The mapper uses a custom PCI implementation in order to get as much control over the PCI communication as possible. The implementation ignores Arbitration Latency and the master Latency Timer. This means that other PCI bus-masters can be prevented from gaining access to the PC bus for longer than usual. In the case of the PCI mapper this is a desired behavior, as ongoing mapping activity should not be suspended to grant bus access to other PCI devices.

The PCI-FPGA board is extended with a daughterboard carrying the components necessary for the AER input and output interfaces. These AER interfaces use the same SerDes chips and SATA connectors and cables as the AEX board presented in Fasnacht et al. (2008) and in Section 13.2.5 above. This interface allows AEs to be transferred at very high speeds between boards in a multichip, multiboard setup. Neuromorphic sensors and processing chips are connected to the mapper through this interface and the AEX board. The Serial AER interface achieves event rates of 156 MHz with 16-bit AEs or 78 MHz with 32-bit AEs.

Typical Usage in Multichip Setups

A practical multichip setup such as that in Neftci et al. (2010) using this mapper typically consists of a number of neuromorphic chips, each of which is directly connected to an AEX board and an AER mapper. These components are connected using their Serial AER interfaces in a ring topology. Each AEX board has a certain address space assigned. If incoming AEs fall into that space, they are sent to the local chip. Otherwise they are forwarded (kept in the ring). This allows the mapper to send AEs to all chips, and allows all chips to send AEs to the mapper. The full network connectivity is controlled at one single point, that is the mapper. Several examples of multichip systems have been built with this mapper, using up to five multineuron AER chips and in none of them was the mapper considered to be the limiting factor.

Performance

The measured latency of 774 ns for a fanout of 64 is the same as for a fanout of 1. The mapper takes 983.7 ns to map and send out 64 events and 15.27 μs for 1024 events. The mapper actually emits two destination AEs per PCI bus-cycle (30 ns). This is to be expected, given that the AEs are 16-bit and the PCI bus transfers 32 bits per cycle.
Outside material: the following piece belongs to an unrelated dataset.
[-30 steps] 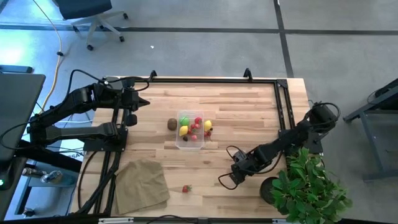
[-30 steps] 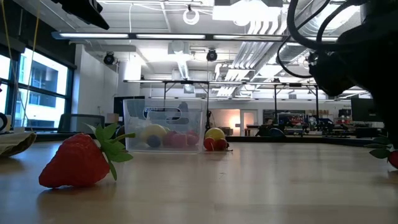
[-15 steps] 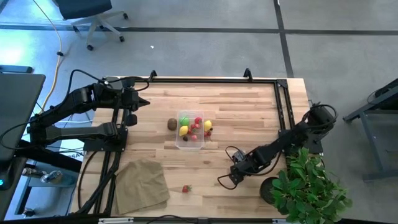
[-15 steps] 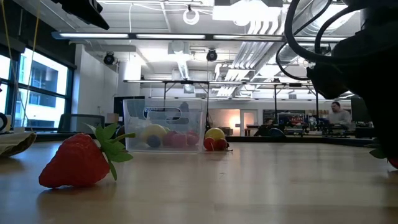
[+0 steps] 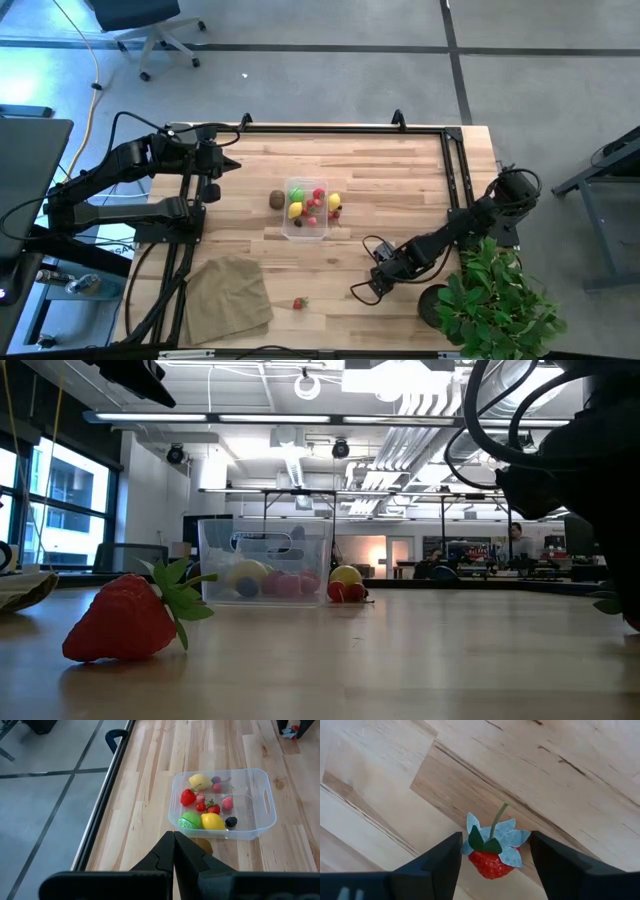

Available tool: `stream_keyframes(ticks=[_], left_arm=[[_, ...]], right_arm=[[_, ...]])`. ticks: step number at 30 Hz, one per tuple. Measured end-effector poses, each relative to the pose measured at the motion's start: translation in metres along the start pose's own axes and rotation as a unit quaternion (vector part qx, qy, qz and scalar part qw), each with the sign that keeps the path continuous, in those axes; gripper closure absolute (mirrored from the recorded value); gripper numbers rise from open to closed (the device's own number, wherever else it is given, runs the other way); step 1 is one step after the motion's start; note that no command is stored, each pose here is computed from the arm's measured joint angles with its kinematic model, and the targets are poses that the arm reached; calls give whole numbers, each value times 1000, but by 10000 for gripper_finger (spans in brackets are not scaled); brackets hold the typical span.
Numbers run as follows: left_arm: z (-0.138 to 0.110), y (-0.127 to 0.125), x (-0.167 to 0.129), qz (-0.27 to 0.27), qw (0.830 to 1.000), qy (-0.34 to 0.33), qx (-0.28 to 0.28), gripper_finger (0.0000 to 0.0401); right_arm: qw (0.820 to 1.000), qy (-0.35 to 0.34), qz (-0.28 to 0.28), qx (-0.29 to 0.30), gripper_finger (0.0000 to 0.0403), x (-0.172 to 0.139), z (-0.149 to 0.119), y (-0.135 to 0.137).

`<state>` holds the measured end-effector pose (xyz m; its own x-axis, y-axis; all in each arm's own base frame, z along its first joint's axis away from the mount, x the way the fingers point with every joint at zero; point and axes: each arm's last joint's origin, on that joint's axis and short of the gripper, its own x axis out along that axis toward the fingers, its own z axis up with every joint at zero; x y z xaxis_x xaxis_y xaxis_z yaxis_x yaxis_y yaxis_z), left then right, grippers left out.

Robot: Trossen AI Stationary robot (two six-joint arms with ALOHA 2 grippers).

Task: Pick and placing Produce into tupperware
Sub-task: Put the strawberry into the transparent bin

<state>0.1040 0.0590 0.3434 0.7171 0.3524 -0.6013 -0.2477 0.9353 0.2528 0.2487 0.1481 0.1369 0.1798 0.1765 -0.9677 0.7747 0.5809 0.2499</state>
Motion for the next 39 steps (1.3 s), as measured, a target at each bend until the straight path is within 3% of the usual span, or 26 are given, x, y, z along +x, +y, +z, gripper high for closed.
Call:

The bandwidth bottleneck is the maximum limit of the PCI bus.

13.2.6 Reconfigurable Mesh-Grid Architecture

In CAVIAR, as described in Section 13.2.3, a bandwidth-efficient interboard (or chip) interconnection scheme was used, as all interconnections were local to the sender and receiver boards (or chips). This maximizes communication efficiency, but at the cost of cumbersome reconfigurability. Whenever a change in interconnections is required, bus connectors need to be unplugged and plugged in elsewhere mechanically by hand.

One way to simplify multichip and multiboard systems’ reconfigurability is to physically assemble them in fixed, hardwired, 2D-grid arrangements, while implementing a logical reconfigurable interconnection layer on top of the physical layer. This idea is used in the SpiNNaker system (described in Section 16.2.1) where the logical interconnection layer defines the interconnectivity among all neurons in the system. However, SpiNNaker’s approach differs from the one developed by Zamarreño-Ramos et al. (2013), where the logical layer only describes the interconnectivity among AER modules (chips or PCBs).

Figure 13.7 (a) shows a 2D grid of modules, where each module can be any neuron/synapse AER block within a chip, an FPGA, or a PCB. Example AER modules can be any sensor chip, convolution module, WTA module, multineuron learning chip module, and so on. Each module is accompanied by a programmable router. The address events have two parts. The lower, less-significant part defines the ‘local’ information of the event, which is only meaningful to the sender and receiver AER modules, as it was in the CAVIAR approach; the upper, more-significant part of the address defines the (x, y) coordinate of the source or destination module within the grid, depending on whether source or destination coding is used. The routers look only at the upper part of the traveling event and send it to neighboring modules until the events reach their destination modules. The logical network is defined by the data programmed in the routing tables of the individual routers. With this approach, any network topology can be mapped onto the 2D grid of modules. This technique was tested on Virtex-6 FPGAs (Zamarreño-Ramos et al. 2013). Up to 48 AER 64 × 64 pixel convolution modules with routers could be fitted within one Virtex-6. Inter-module event hop time was below 200 ns, while inter-FPGA event hop time was about 500 ns. A new multipurpose MeshGrid AER FPGA board was developed as shown in Figure 13.7b. It contains a Spartan-6 FPGA, four SATA connectors for serial AER 2D-grid expansion, and a number of generic purpose pins.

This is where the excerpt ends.